Prompt: Below are entries. Reproduce exactly the lines between the line holding "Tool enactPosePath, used" and the line holding "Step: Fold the", inclusive, and only those.

Provided entries:
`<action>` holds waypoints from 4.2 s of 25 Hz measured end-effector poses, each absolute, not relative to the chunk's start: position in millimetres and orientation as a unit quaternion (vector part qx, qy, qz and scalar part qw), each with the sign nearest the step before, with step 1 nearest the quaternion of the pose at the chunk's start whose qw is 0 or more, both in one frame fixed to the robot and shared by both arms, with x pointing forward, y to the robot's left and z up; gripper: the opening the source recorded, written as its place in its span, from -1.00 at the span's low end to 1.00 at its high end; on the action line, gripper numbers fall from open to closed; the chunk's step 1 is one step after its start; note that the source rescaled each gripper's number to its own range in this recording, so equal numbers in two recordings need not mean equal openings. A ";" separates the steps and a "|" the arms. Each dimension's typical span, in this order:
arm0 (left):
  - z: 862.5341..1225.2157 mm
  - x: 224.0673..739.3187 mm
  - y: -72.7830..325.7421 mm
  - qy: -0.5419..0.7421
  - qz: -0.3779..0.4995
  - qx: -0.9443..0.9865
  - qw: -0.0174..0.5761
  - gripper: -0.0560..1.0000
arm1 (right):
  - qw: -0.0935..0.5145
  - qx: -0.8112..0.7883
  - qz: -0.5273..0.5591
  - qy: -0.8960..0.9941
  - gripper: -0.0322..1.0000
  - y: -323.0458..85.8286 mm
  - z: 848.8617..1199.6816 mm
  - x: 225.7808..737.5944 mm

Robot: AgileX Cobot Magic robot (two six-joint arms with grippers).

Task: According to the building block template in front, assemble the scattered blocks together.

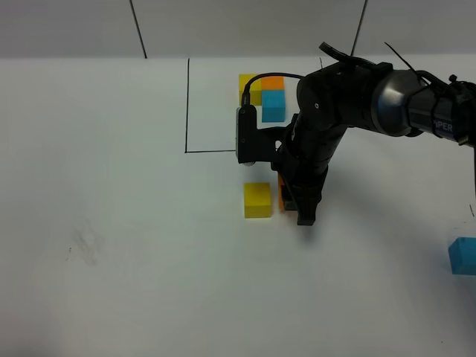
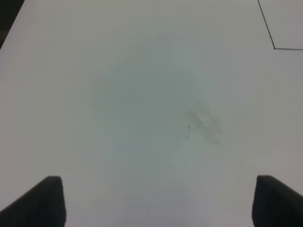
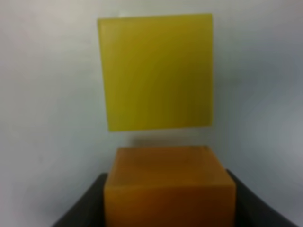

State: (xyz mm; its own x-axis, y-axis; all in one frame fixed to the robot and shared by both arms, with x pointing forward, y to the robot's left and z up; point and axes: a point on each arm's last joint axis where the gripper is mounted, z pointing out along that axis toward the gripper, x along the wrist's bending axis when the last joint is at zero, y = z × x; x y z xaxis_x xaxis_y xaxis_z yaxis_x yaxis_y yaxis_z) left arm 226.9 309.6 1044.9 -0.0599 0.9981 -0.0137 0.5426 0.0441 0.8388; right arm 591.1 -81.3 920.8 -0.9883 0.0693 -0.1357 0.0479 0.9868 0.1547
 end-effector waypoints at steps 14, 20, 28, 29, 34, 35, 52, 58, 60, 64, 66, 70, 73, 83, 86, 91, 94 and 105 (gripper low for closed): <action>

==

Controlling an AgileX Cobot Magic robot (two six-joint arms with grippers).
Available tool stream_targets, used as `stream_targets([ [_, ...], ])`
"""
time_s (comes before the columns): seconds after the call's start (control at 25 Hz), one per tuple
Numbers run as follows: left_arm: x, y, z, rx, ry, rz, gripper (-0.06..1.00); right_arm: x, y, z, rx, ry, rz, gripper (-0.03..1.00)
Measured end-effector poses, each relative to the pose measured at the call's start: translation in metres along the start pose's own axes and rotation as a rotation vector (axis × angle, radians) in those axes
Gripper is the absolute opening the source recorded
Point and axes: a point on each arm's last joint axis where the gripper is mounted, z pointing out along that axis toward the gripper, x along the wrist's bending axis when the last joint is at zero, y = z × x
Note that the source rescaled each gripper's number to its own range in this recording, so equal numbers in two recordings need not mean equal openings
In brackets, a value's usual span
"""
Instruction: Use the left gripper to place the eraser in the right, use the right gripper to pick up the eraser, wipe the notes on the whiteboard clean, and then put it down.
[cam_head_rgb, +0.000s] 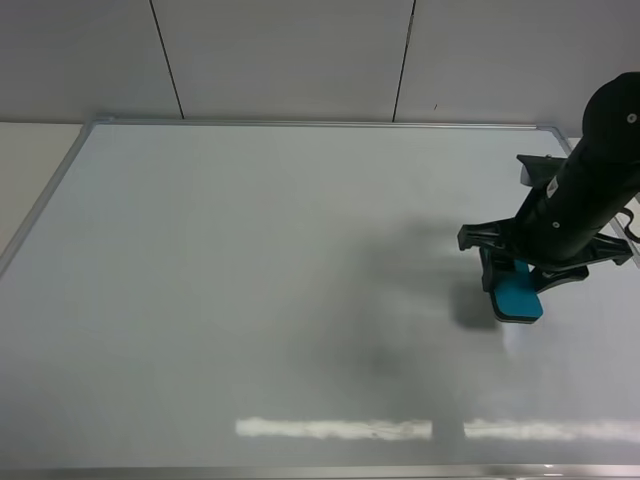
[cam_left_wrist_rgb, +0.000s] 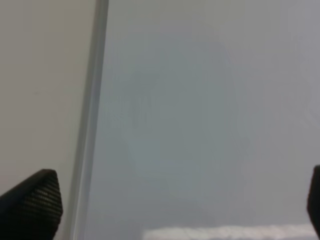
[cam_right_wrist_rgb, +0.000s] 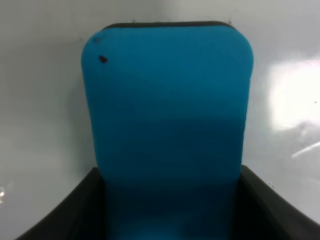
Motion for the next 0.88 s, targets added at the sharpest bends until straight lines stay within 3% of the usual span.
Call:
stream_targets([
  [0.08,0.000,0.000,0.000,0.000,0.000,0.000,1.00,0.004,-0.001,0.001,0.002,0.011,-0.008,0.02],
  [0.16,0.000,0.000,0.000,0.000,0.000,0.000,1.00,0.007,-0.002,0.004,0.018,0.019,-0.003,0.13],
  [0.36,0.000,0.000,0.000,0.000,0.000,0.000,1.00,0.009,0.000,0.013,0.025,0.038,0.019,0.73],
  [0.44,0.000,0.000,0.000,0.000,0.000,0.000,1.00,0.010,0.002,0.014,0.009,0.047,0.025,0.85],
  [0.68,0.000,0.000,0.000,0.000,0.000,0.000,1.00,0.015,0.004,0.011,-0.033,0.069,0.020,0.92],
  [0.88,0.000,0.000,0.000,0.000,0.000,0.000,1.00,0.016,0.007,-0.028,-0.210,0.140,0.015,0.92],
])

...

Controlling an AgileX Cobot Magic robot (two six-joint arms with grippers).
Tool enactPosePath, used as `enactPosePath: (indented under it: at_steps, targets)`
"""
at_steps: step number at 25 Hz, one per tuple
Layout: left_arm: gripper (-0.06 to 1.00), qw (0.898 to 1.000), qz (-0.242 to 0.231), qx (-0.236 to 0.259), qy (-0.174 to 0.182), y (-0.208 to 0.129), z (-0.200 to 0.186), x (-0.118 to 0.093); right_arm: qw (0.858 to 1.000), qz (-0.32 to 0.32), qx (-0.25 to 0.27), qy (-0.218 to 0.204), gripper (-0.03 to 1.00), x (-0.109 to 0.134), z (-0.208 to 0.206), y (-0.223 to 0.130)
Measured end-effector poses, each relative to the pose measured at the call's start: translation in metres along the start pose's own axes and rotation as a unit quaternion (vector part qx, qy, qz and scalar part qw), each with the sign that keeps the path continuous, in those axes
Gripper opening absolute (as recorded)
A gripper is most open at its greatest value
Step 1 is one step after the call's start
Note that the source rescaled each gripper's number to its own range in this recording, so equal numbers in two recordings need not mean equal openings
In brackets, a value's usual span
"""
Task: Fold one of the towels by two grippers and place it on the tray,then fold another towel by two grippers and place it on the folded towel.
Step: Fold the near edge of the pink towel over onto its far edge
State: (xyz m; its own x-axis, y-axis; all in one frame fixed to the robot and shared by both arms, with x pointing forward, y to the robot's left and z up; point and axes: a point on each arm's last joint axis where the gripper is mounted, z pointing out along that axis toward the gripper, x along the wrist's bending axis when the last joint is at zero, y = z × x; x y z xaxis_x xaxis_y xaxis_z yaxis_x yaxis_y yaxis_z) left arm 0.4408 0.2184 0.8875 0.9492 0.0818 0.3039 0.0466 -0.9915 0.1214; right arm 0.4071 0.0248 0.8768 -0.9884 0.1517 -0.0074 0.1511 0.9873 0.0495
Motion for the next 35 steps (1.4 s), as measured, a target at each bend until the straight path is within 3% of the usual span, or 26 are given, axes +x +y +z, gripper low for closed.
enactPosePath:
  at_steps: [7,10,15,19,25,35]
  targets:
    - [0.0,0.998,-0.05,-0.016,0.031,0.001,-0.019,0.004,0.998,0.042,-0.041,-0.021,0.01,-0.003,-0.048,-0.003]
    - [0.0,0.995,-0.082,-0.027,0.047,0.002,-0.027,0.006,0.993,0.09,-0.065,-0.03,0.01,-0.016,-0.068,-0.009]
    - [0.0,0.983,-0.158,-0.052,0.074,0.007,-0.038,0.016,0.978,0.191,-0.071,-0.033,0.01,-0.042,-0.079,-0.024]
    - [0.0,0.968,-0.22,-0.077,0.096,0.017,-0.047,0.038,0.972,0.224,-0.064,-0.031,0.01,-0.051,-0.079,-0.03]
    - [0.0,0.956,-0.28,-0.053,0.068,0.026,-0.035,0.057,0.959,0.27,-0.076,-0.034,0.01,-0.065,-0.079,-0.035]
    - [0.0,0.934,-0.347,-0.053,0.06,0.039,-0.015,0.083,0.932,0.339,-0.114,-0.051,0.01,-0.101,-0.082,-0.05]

The completed task:
Tool enactPosePath, used as `enactPosePath: (indented under it: at_steps, targets)`
"""
at_steps: step number at 25 Hz, one per tuple
Layout: left_arm: gripper (-0.06 to 1.00), qw (0.898 to 1.000), qz (-0.242 to 0.231), qx (-0.236 to 0.259), qy (-0.174 to 0.182), y (-0.208 to 0.129), z (-0.200 to 0.186), x (-0.118 to 0.093); right_arm: qw (0.858 to 1.000), qz (-0.32 to 0.32), qx (-0.25 to 0.27), qy (-0.218 to 0.204), gripper (-0.03 to 1.00), x (-0.109 to 0.134), z (-0.208 to 0.206), y (-0.223 to 0.130)
Measured end-effector poses, each relative to the pose measured at the call's start: translation in metres along the start pose's own axes and rotation as a unit quaternion (vector part qx, qy, qz and scalar part qw), each with the sign that keeps the path continuous, in those axes
Gripper opening absolute (as recorded)
A gripper is most open at its greatest value
Step 1 is one step after the call's start
Note that the source rescaled each gripper's number to its own range in this recording, so equal numbers in two recordings need not mean equal openings
In brackets, a value's usual span
"""
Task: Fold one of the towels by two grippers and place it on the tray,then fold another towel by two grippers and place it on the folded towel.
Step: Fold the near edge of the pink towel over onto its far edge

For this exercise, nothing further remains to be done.